MedicalResearch.com Interview with:
Jianhui Hu, PhD

Center for Health Policy & Health Services Research
Henry Ford Health System
Detroit, Michigan

MedicalResearch.com: What is the background for this study? What are the main findings?

Response: In July of 2016, the Center for Medicare and Medicaid services (CMS) released its first-ever hospital Star Rating for consumers to use to compare hospital quality. Since earlier studies have shown that hospitals serving lower-socioeconomic-status (SES) communities have lower scores on measures like readmission rate that are a part of the Star Rating system, we wanted to find out whether a similar relationship might be found between community-level SES and the Star Ratings. Our study used a recently released “stress” ranking of 150 most populated U.S cities and explored possible associations with the hospital Star Ratings. This “stress” ranking was a composite score of 27 individual metrics measuring a number of characteristics of the cities, such as job security, unemployment rate, housing affordability, poverty, mental health, physical activity, health condition, crime rate, etc.
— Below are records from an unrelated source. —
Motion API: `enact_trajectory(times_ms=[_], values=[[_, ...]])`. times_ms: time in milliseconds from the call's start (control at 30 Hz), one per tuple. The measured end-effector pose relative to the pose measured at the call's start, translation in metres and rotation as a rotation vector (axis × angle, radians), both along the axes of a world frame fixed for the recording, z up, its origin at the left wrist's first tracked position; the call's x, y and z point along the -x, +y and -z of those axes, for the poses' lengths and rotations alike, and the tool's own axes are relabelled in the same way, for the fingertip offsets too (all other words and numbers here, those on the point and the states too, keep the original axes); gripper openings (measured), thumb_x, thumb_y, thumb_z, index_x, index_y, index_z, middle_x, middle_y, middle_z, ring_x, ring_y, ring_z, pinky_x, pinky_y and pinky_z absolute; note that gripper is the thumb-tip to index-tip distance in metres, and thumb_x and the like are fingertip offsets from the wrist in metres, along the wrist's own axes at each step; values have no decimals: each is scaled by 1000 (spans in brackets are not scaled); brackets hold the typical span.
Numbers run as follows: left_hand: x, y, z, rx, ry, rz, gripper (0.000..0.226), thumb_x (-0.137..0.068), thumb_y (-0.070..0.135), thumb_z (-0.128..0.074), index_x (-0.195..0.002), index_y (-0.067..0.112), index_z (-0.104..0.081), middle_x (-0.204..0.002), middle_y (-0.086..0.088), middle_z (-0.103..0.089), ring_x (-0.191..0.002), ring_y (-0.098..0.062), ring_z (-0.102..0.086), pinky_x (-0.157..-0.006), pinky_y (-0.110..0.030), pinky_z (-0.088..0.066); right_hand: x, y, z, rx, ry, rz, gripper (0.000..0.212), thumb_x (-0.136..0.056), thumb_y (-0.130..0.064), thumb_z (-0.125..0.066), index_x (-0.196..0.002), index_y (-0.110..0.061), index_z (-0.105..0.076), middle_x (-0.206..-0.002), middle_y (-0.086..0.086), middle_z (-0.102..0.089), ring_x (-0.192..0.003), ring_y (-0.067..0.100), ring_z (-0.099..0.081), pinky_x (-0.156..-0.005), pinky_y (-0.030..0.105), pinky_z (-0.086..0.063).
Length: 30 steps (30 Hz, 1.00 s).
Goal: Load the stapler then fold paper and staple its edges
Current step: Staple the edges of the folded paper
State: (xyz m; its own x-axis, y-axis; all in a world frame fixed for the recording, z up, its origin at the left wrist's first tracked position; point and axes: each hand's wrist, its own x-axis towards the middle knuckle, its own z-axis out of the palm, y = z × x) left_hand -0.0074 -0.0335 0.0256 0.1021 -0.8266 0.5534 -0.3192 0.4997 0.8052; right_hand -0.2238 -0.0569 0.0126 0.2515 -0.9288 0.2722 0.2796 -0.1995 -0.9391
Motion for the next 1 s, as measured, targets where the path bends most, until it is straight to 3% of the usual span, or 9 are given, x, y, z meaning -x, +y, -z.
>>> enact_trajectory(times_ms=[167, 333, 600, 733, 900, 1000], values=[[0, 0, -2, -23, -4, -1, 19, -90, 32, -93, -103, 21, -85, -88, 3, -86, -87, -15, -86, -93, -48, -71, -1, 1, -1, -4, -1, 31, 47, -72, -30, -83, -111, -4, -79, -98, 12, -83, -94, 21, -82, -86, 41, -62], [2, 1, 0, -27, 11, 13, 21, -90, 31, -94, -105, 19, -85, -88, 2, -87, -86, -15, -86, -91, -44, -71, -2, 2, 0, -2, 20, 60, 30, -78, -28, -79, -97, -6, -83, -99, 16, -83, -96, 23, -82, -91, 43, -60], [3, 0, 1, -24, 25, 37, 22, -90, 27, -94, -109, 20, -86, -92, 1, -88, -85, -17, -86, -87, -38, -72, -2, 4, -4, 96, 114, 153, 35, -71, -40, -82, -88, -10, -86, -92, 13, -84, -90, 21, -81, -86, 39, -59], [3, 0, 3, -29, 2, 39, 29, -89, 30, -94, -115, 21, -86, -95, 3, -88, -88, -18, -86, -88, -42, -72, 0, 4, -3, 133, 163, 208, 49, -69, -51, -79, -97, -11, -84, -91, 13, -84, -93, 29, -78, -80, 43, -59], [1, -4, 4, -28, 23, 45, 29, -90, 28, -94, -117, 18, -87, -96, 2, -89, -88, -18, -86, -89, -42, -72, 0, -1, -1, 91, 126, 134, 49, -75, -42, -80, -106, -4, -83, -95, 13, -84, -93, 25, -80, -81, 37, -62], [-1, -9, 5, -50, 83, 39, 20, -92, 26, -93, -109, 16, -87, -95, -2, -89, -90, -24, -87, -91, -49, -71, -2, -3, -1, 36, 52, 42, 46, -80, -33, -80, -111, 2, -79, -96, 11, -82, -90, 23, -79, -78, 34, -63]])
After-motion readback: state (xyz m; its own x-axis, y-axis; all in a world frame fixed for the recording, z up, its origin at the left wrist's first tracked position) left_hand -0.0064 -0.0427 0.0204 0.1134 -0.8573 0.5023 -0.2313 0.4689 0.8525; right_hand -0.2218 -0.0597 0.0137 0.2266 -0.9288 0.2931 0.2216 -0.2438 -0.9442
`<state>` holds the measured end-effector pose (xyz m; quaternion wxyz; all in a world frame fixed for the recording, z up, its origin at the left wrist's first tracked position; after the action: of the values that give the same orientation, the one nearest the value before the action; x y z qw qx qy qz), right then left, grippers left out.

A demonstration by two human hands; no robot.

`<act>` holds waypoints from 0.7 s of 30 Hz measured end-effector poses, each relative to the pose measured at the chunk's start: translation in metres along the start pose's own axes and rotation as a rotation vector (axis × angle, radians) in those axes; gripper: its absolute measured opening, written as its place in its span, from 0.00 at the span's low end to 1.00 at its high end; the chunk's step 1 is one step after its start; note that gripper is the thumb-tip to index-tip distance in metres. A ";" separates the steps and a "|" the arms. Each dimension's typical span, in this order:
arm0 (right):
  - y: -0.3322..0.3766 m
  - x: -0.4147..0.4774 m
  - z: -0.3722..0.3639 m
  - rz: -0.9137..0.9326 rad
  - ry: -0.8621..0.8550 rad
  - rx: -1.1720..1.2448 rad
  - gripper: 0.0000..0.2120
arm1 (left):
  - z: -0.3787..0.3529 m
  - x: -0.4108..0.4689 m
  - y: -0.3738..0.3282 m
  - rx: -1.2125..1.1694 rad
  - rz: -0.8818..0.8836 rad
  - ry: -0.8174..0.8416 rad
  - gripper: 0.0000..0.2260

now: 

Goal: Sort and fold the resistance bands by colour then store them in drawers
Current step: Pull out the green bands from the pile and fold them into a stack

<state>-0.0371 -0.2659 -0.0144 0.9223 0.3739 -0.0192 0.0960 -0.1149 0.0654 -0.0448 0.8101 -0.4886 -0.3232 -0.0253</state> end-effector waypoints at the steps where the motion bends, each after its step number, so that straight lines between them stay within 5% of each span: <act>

Our study found that less-stressed cities had average higher hospital Star Ratings (and more-stressed cities had lower average hospital Star Ratings). Cities such as Detroit and Newark are good examples of those with high “stress” and relatively low hospital Star Ratings, and cities like Madison and Sioux Falls of those with relatively low stress and relatively high hospital Star Ratings. Our correlational analysis indicated that around 20% of the difference in the Star Ratings can be explained by characteristics of the cities in which hospitals were located.